TASK ITEM: What is asked for is the whole listing, given again word for word.

COLLECTED DATA:
────────
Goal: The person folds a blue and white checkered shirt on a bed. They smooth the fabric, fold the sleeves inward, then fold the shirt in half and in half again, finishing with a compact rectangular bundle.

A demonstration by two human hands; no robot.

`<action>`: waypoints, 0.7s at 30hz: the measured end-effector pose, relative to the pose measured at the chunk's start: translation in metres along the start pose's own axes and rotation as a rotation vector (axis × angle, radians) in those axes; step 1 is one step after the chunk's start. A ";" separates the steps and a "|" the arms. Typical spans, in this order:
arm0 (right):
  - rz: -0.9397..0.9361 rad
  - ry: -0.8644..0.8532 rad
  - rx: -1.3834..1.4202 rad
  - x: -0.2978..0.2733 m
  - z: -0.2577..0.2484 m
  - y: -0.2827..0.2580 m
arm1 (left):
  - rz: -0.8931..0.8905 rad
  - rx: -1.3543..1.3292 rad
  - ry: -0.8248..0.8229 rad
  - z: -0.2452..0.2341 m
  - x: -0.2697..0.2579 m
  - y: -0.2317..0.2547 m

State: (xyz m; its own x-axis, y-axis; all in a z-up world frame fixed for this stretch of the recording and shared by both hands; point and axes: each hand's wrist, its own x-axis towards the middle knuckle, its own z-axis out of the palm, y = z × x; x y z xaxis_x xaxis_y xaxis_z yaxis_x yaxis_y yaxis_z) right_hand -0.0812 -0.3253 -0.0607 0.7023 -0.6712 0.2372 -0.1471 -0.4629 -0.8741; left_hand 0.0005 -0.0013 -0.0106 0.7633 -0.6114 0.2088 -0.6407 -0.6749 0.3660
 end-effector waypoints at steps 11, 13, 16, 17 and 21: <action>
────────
REPLY:
Goal: The person folds a blue and white checkered shirt on a bed. They smooth the fabric, fold the sleeves inward, then fold the shirt in half and in half again, finishing with a compact rectangular bundle.

A demonstration by two human hands; no robot.

`<action>`: waypoints, 0.7s at 30hz: the measured end-effector pose, relative to the pose measured at the chunk's start: translation in metres along the start pose's own axes and rotation as a rotation vector (axis × angle, radians) in those axes; step 1 is one step after the chunk's start. A ";" separates the steps and a "|" the arms. Typical spans, in this order:
arm0 (right):
  - rz: -0.9397..0.9361 rad
  - ry: -0.8644..0.8532 rad
  - rx: -1.3834..1.4202 rad
  - x: -0.2978..0.2733 m
  - z: -0.2577..0.2484 m
  - y: -0.2827..0.2580 m
arm1 (left):
  - rz: -0.8931..0.8905 rad
  - rx: -1.3543..1.3292 rad
  - ry: -0.8248..0.8229 rad
  - z: -0.2452..0.2341 m
  - x: -0.2697..0.2579 m
  - y: -0.2317..0.2547 m

State: (xyz m; its own x-axis, y-axis; all in a z-up world frame fixed for this stretch of the recording and shared by both hands; point and axes: each hand's wrist, its own x-axis towards the middle knuckle, its own z-axis out of the palm, y = z × x; x y z xaxis_x xaxis_y xaxis_z yaxis_x yaxis_y yaxis_z) right_hand -0.0812 -0.3253 -0.0607 0.7023 -0.6712 0.2372 -0.1471 -0.4629 -0.8741; left_hand 0.0005 -0.0013 -0.0106 0.7633 -0.6114 0.2088 -0.6407 -0.6749 0.3660
 end-effector waypoints at steps 11, 13, 16, 17 and 21: <action>

At this stage, the exercise is finished.